- [YOUR TASK]: Across the listing, how many lines contain "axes"? The reply is the number alone.

- [SOURCE DATA]:
* * *
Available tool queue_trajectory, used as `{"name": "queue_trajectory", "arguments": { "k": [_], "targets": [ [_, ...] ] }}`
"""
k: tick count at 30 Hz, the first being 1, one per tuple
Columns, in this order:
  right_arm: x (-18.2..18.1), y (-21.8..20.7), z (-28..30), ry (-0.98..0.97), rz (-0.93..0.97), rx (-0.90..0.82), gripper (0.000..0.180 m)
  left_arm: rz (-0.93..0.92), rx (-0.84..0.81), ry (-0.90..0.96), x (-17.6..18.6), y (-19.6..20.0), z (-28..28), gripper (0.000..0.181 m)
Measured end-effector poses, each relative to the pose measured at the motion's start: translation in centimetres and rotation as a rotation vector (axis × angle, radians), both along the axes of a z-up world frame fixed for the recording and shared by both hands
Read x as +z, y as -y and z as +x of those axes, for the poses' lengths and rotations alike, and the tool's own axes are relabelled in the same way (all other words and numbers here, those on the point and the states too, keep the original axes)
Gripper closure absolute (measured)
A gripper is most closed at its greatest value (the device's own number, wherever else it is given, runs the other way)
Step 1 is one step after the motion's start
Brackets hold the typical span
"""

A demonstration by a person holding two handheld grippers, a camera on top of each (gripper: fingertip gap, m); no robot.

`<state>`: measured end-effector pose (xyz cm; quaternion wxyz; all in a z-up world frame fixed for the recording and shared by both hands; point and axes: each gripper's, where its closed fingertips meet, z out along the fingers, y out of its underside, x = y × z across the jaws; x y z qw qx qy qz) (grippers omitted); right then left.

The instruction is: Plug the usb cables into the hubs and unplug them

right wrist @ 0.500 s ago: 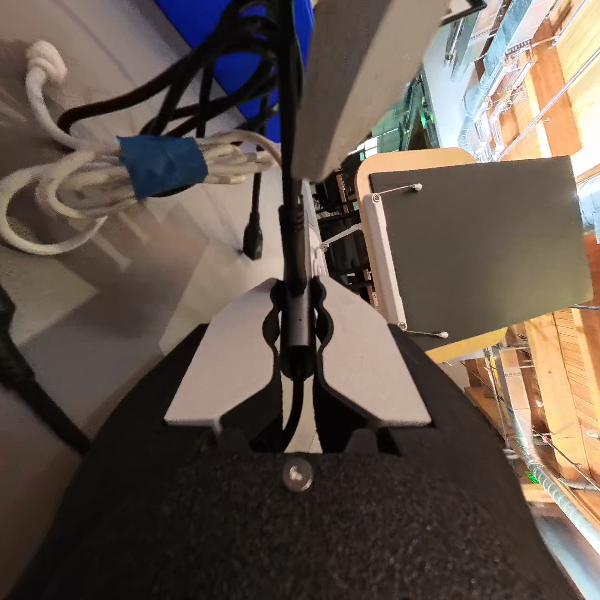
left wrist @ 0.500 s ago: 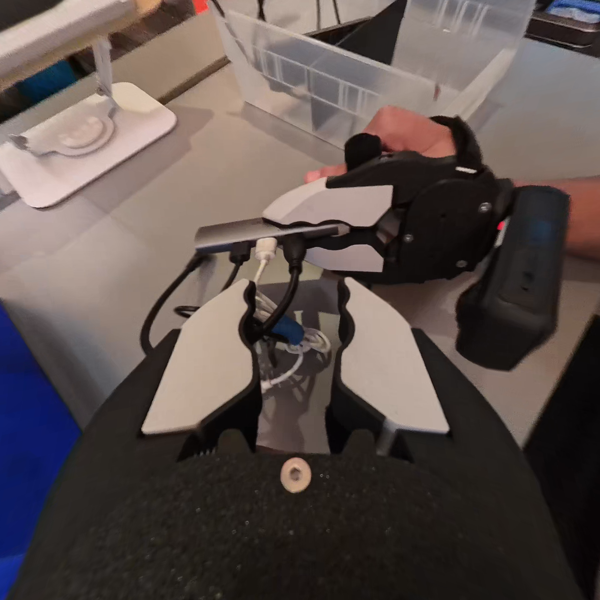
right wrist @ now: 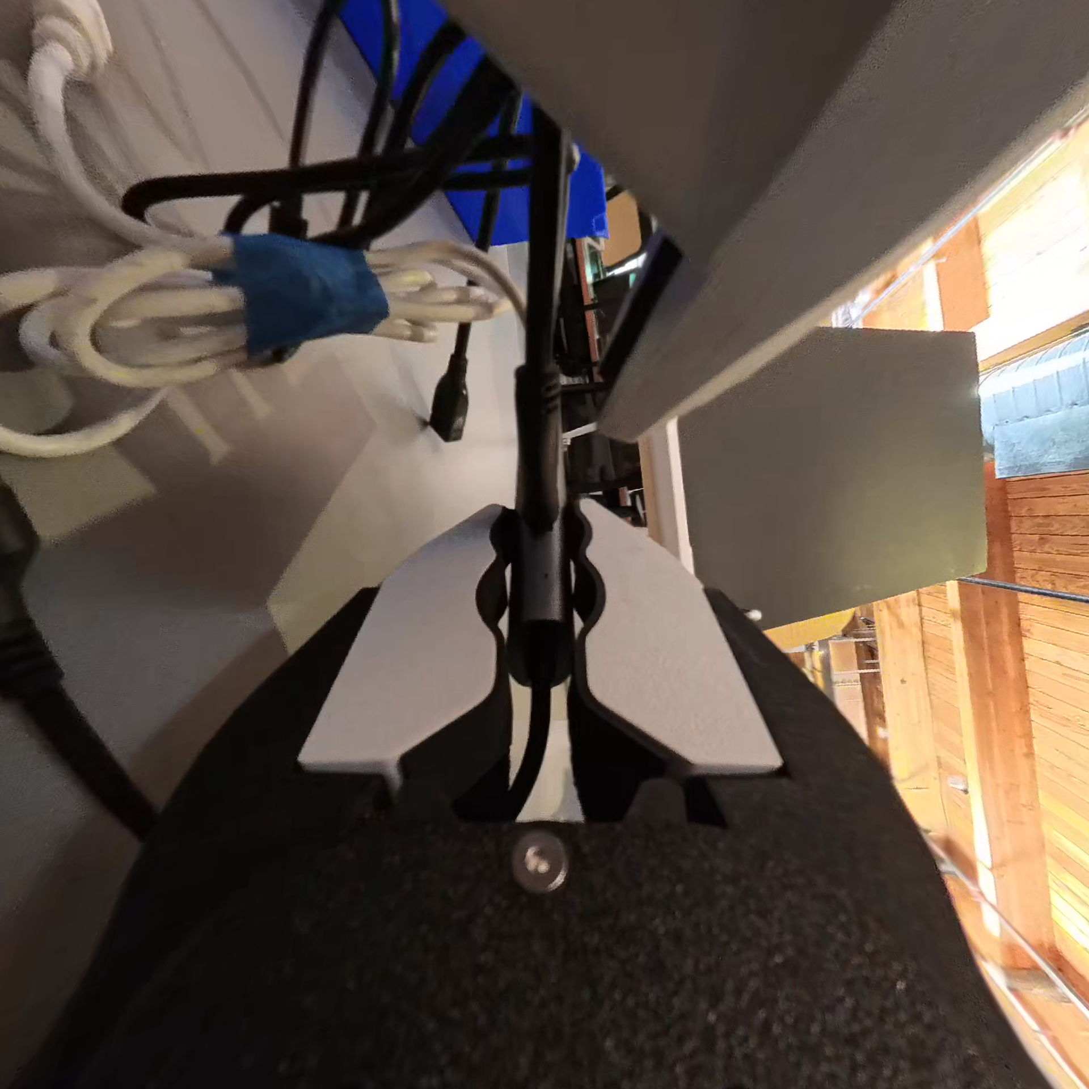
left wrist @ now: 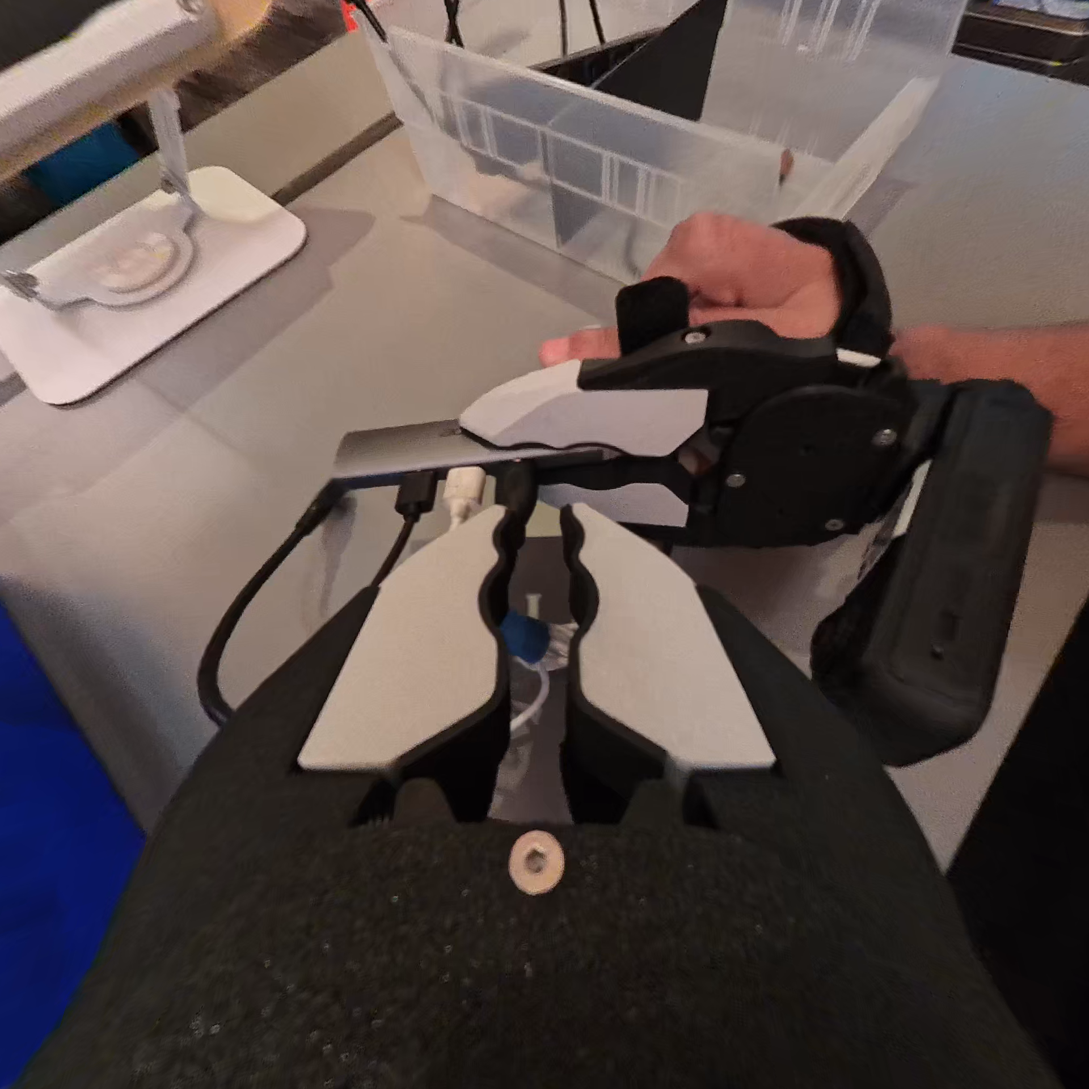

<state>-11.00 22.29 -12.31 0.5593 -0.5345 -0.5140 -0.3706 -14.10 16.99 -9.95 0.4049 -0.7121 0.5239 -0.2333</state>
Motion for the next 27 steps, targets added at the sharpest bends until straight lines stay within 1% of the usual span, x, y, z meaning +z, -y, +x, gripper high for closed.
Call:
{"name": "queue_trajectory", "arguments": {
  "k": [3,5,6,7,9,10,13,16,20,27],
  "targets": [
    [-0.3,-0.2,0.0,0.014,-0.007,-0.011,0.162,0.045,0.029,0.035,1.3,-0.1,0.0,0.155],
    [-0.3,-0.2,0.1,0.025,0.001,-0.007,0.162,0.021,0.031,0.029,1.7,-0.2,0.0,0.146],
    [-0.2,-0.2,0.1,0.030,0.006,-0.007,0.162,0.007,0.031,0.031,1.9,-0.3,0.0,0.145],
    [-0.1,-0.1,0.0,0.036,0.014,-0.003,0.162,-0.009,0.019,0.010,1.7,-0.4,0.0,0.144],
    [0.2,0.1,-0.3,0.043,0.034,0.009,0.162,-0.068,-0.030,-0.134,-0.6,-0.1,-0.3,0.143],
    [0.3,0.2,-0.4,0.044,0.039,0.015,0.163,-0.083,-0.039,-0.181,-1.4,-0.1,-0.5,0.144],
    [0.5,0.5,-0.9,0.058,0.061,0.035,0.163,-0.109,-0.054,-0.189,-2.2,0.2,-0.2,0.155],
    [0.4,0.7,-1.1,0.030,0.046,0.047,0.163,-0.071,-0.030,-0.207,-2.5,-0.3,-0.4,0.168],
    [0.1,0.6,-1.0,0.014,0.027,0.050,0.163,-0.142,0.000,-0.165,-2.6,-0.3,-0.3,0.169],
    [-0.2,0.3,-1.2,-0.011,0.007,0.052,0.161,-0.066,0.046,-0.152,-2.7,-0.5,-0.9,0.171]
  ]
}}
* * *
- [FINISHED TASK]: 3